Dataset items:
_ _ _ _ _

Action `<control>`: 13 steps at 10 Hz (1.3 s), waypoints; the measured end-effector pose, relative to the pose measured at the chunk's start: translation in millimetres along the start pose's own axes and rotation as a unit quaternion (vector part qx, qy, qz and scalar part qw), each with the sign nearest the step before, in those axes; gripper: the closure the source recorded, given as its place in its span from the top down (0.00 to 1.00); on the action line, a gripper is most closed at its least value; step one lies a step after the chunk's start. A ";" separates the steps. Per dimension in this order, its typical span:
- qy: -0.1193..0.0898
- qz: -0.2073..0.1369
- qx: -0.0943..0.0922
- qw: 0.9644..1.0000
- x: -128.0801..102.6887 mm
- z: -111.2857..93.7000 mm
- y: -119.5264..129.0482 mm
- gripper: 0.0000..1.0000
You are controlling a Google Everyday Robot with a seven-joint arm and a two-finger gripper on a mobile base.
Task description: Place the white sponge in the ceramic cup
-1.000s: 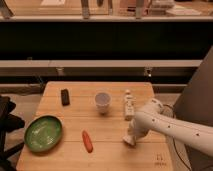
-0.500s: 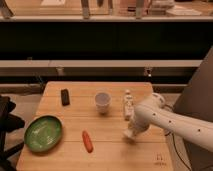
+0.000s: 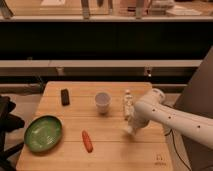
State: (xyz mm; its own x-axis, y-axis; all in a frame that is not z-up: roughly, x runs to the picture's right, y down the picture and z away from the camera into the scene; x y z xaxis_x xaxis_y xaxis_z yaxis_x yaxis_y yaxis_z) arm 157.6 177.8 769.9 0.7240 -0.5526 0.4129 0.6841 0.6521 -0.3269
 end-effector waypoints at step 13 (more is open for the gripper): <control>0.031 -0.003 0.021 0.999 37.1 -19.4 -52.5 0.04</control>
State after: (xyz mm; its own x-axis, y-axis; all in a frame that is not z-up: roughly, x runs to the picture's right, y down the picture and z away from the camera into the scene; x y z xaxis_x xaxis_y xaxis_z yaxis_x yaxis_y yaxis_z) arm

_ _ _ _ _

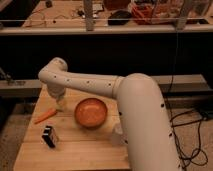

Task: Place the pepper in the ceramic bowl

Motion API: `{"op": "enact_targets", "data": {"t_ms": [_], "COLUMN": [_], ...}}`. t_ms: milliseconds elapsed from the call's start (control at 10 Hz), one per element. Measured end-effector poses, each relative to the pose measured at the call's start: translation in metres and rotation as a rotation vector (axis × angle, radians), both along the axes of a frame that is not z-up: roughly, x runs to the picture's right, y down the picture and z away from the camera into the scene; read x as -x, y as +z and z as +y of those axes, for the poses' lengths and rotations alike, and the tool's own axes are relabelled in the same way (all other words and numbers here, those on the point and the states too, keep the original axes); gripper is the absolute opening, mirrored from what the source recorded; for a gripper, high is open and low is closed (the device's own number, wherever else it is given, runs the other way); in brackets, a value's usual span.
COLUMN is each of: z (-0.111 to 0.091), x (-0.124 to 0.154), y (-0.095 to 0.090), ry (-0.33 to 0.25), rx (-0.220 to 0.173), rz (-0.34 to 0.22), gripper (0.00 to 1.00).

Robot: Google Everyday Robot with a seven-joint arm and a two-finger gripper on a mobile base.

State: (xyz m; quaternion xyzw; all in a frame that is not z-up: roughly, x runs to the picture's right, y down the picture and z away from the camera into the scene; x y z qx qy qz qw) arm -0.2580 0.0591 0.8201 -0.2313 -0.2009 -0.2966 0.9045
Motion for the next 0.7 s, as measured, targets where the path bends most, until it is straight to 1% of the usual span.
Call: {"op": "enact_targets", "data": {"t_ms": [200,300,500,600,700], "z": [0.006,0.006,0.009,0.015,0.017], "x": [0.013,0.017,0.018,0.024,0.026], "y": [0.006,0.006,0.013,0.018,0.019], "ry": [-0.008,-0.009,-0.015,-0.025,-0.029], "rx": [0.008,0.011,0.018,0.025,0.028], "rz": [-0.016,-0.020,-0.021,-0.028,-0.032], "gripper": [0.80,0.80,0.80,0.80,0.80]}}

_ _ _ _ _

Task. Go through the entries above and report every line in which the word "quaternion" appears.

Answer area.
Action `<control>`: 13 steps at 10 Hz (1.3 s), waypoints; the measured end-effector pose, relative to the pose measured at the chunk's start: translation in millimetres along the start pose's own axes and rotation as a unit quaternion (vector part qx, qy, qz and scalar part qw), each with the sign nearest the step before, in those axes; gripper: the closure the source recorded, given as its place in its span from the top down (0.00 to 1.00); on the action line, a gripper is most closed at its least value; step one lies a step after the chunk's start. A ";" separates the steps. Per dimension in this order, its typical span:
State: (xyz m; quaternion xyzw; all in a frame that is not z-up: roughly, x runs to the picture's right, y down the picture and z away from the camera into the scene; x y z qx qy qz qw) arm -0.2580 0.0591 0.8201 -0.2313 -0.2009 -0.2966 0.9045

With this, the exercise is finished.